La flambée des prix du riz est une malédiction pour des millions de consommateurs. Mais une aubaine pour les exportateurs. Ces derniers viennent même de réaliser qu'ils peuvent tirer profit de la crise actuelle, contrôler l'offre et influencer les cours. La Thaïlande, premier exportateur mondial, prend l'idée au sérieux. Son premier ministre vient d'inviter la Birmanie, le Cambodge, le Laos et le Vietnam à se joindre à un cartel sur le modèle de l'Organisation des pays exportateurs de pétrole (OPEP). La Thaïlande et le Vietnam voisin, à eux seuls, totalisent 50% des ventes mondiales.

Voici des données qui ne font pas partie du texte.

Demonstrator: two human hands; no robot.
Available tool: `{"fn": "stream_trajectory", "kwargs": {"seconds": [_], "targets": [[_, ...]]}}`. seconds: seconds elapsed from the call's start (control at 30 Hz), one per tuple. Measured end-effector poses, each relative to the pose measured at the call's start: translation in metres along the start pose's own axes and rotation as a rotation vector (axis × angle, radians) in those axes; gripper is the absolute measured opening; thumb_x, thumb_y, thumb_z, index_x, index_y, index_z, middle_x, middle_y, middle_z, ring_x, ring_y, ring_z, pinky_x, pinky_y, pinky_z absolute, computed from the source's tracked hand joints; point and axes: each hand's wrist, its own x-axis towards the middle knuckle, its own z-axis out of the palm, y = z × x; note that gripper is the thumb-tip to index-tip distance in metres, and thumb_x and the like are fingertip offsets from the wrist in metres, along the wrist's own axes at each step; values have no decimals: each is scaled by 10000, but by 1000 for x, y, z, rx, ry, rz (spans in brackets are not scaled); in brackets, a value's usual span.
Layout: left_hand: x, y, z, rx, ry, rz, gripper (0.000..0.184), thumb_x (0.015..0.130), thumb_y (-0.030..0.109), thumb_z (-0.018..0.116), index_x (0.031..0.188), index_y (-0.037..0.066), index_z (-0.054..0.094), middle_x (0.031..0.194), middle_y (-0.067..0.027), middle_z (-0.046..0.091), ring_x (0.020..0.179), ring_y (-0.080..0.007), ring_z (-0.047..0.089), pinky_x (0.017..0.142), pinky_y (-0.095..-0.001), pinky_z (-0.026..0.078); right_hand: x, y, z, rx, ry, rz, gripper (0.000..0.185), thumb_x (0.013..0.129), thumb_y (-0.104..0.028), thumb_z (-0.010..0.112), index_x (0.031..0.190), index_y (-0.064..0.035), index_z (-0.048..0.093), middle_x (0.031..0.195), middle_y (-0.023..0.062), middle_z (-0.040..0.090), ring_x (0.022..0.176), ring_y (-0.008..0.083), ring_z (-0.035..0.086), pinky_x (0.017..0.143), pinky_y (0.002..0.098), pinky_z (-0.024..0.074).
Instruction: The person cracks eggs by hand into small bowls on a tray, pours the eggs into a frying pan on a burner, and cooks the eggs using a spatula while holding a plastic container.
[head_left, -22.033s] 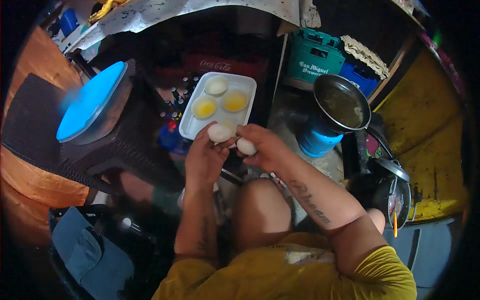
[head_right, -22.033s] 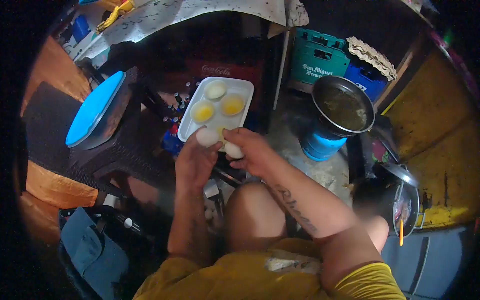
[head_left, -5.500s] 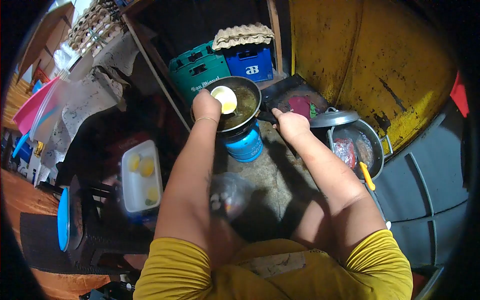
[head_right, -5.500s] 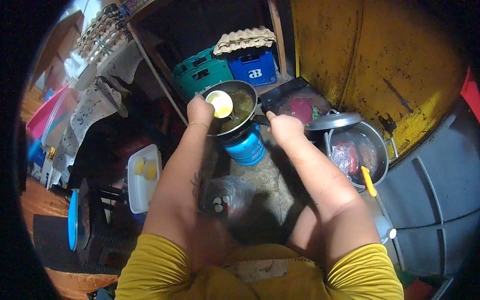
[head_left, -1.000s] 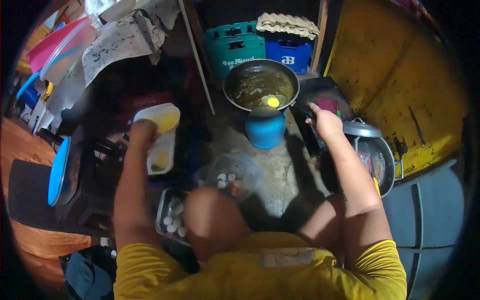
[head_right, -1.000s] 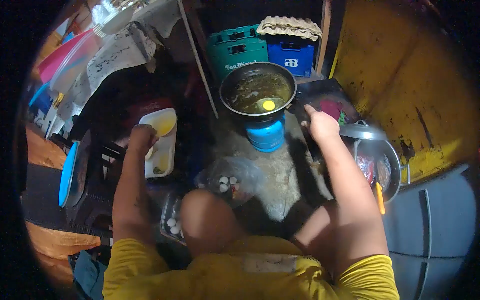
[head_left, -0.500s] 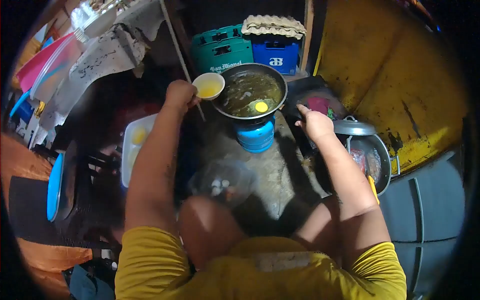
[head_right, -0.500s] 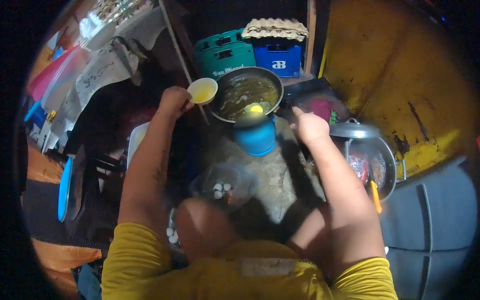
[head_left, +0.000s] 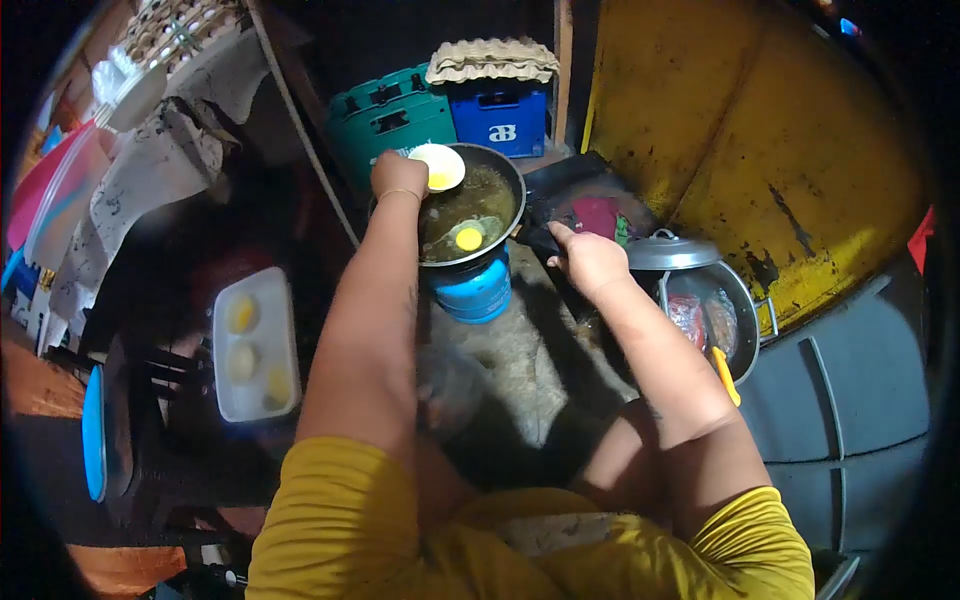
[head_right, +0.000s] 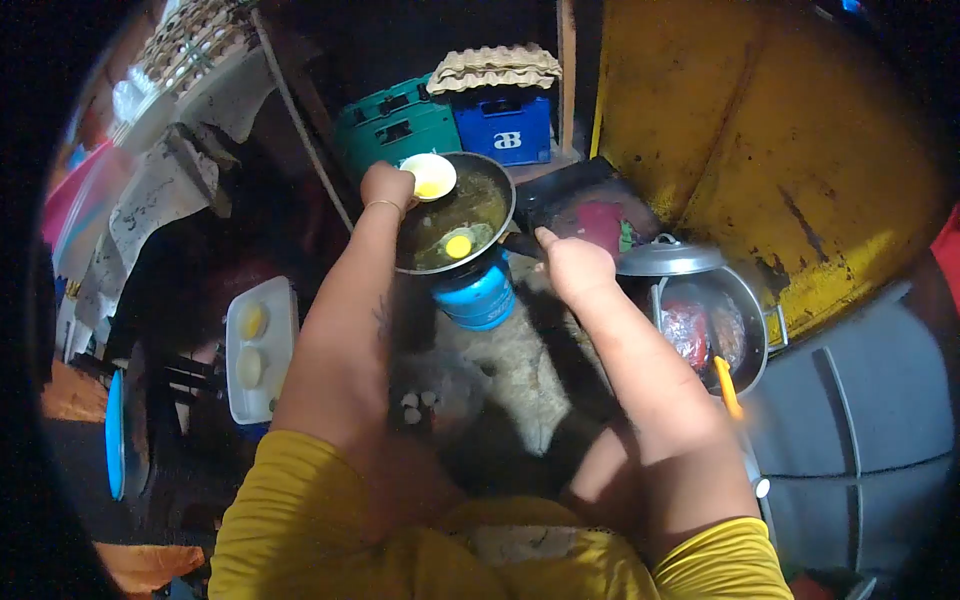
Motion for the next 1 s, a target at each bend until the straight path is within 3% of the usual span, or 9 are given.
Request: {"fn": "stream_trajectory", "kwargs": {"seconds": [0.1, 0.3, 0.43, 0.53, 0.6, 0.87, 0.93, 1.0], "targets": [[-7, 9, 6, 88, 83, 54, 303, 743, 78, 651, 1027, -25, 663, 1055, -268, 676, 1020, -405, 657, 900, -433, 521, 1, 3, 1, 12, 11, -34, 504, 852, -296, 694, 1326, -206, 550, 966, 151, 706, 896, 338, 685, 743, 464, 539], [-9, 28, 12, 140, 113, 140, 262, 821, 100, 631, 1061, -5, 628, 1063, -248, 679, 1005, -409, 662, 867, -472, 530, 0, 2, -3, 13, 8, -37, 500, 852, -291, 692, 1319, -179, 552, 935, 146, 708, 891, 340, 685, 738, 470, 537], [-5, 35, 18, 128, 137, 170, 317, 794, 100, 638, 1088, -18, 621, 1037, -265, 679, 992, -410, 661, 879, -476, 517, 1, 4, -2, 19, 8, -48, 520, 851, -290, 695, 1336, -181, 545, 930, 147, 707, 889, 342, 683, 738, 473, 536], [-8, 42, 17, 217, 132, 231, 263, 828, 89, 605, 1072, -9, 614, 1029, -259, 682, 980, -399, 668, 858, -482, 523, 3, 6, 3, 21, 5, -31, 540, 838, -342, 712, 1336, -229, 538, 930, 156, 695, 894, 345, 677, 745, 461, 535], [-11, 45, 16, 318, 104, 315, 208, 922, 103, 508, 1088, 25, 605, 1030, -225, 689, 960, -378, 684, 804, -484, 552, 3, 5, 2, 15, 4, -28, 543, 839, -344, 710, 1341, -231, 534, 930, 156, 695, 895, 346, 677, 748, 462, 535], [-12, 59, 9, 459, 125, 497, 159, 933, 110, 498, 1068, 75, 573, 1002, -204, 680, 926, -371, 690, 762, -465, 569, 1, 0, -9, 28, -36, 3, 538, 845, -359, 704, 1344, -246, 536, 956, 163, 697, 917, 349, 677, 767, 468, 535], [-14, 60, 5, 486, 130, 538, 147, 933, 115, 502, 1062, 87, 568, 993, -198, 678, 917, -368, 692, 751, -460, 572, 0, -1, -10, 25, -35, -14, 498, 855, -308, 692, 1313, -178, 546, 960, 158, 707, 921, 345, 681, 761, 471, 533], [-18, 64, 0, 550, 125, 645, 145, 933, 120, 507, 1068, 105, 559, 987, -190, 674, 897, -362, 698, 735, -457, 576, 1, 0, -8, 28, -32, -17, 500, 855, -312, 692, 1315, -183, 546, 960, 160, 706, 923, 347, 680, 765, 474, 532]]}}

Même si l'idée d'une Organisation des pays exportateurs de riz (OPER) doit encore faire son chemin, elle est prise au sérieux par les importateurs. Le Japon, qui en importe 770000 tonnes par année, et la Suisse, également grand importateur de produits agricoles, ont déposé mercredi une proposition de règles visant à limiter les restrictions aux exportations des produits alimentaires auprès de l'Organisation mondiale du commerce (OMC). Ils demandent que toute interdiction ou limitation soit notifiée auprès du gendarme des échanges commerciaux.

Les deux pays ont aussi agi parce que des restrictions aux exportations ont déjà été imposées par plusieurs pays, dont la Chine, l'Inde, le Vietnam et le Brésil. Autant dire que ces derniers ont froidement accueilli l'initiative helvético-nippone.